Task brief: Consider the entries below. Count the lines holding the string "aluminium" and state the number only.

>>>

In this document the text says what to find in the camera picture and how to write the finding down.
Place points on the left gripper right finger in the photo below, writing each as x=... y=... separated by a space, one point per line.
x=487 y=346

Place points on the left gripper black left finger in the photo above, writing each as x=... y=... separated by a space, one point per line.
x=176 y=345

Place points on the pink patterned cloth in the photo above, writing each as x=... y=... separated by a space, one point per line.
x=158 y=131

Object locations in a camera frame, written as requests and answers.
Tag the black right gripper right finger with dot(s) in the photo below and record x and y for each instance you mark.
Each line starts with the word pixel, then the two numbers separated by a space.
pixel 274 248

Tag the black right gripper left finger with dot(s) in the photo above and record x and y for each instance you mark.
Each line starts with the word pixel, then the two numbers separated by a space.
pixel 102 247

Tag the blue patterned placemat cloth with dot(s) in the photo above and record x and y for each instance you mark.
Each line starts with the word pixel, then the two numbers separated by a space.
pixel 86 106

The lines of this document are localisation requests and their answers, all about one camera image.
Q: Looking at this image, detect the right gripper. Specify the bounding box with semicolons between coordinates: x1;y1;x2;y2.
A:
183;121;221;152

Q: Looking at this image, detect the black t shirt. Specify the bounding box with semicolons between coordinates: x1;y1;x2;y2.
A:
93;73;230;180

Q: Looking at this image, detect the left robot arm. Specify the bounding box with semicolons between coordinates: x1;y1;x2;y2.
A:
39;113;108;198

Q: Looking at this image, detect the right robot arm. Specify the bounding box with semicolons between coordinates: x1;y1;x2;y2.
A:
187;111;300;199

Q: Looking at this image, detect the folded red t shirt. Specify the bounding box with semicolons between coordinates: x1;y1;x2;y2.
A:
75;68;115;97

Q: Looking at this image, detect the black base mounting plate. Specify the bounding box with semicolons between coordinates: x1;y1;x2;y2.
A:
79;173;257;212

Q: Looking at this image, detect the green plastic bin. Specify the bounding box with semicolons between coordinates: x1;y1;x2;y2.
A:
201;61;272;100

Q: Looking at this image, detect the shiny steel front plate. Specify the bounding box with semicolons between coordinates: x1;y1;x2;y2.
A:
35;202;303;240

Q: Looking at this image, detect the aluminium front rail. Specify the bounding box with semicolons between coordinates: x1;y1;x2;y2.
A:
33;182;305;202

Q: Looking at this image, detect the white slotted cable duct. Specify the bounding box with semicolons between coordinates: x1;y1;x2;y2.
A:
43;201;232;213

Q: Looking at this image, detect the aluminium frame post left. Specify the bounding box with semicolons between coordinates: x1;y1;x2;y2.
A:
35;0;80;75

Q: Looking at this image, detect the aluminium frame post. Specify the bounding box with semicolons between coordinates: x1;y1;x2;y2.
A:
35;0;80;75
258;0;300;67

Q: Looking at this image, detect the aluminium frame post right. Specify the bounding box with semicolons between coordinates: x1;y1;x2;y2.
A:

<<<

Finished task: 4